The full listing should be set down exactly as it reads.

*Data*:
- - -
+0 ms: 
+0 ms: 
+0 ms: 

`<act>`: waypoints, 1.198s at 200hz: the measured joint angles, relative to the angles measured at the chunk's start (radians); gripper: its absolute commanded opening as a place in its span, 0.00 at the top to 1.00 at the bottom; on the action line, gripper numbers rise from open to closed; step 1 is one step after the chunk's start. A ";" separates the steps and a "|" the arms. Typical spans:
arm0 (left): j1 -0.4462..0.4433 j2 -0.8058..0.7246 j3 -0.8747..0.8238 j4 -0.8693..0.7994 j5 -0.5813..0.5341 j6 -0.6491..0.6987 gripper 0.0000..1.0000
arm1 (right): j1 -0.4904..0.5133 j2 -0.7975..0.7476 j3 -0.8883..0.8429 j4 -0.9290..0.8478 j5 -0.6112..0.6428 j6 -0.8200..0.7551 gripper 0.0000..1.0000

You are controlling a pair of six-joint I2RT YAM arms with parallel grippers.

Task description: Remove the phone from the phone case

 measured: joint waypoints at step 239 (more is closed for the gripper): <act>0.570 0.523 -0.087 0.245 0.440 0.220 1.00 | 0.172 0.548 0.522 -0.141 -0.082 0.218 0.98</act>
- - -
*Answer space*:
+0 ms: 
+0 ms: 
+0 ms: 

`<act>`: waypoints, 1.198s at 200hz: the measured joint angles, relative to the angles measured at the chunk's start (radians); gripper: its absolute commanded opening as a place in its span, 0.00 at the top to 1.00 at the bottom; on the action line, gripper numbers rise from open to closed; step 1 is one step after the chunk's start. A ";" separates the steps and a "|" the arms. Typical spans:
arm0 (left): j1 -0.4462..0.4433 j2 -0.8058..0.7246 j3 -0.8747..0.8238 j4 -0.8693..0.7994 j5 -0.5813..0.5341 j6 -0.6491..0.6987 gripper 0.0000..1.0000
arm1 (right): j1 -0.4904..0.5133 j2 -0.7975..0.7476 j3 -0.8883..0.8429 j4 -0.9290..0.8478 j5 -0.6112..0.6428 j6 -0.8200..0.7551 gripper 0.0000..1.0000

You are controlling a pair of six-joint I2RT YAM arms with parallel grippers.

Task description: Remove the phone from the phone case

 measured: joint waypoints at step 239 (more is closed for the gripper): <act>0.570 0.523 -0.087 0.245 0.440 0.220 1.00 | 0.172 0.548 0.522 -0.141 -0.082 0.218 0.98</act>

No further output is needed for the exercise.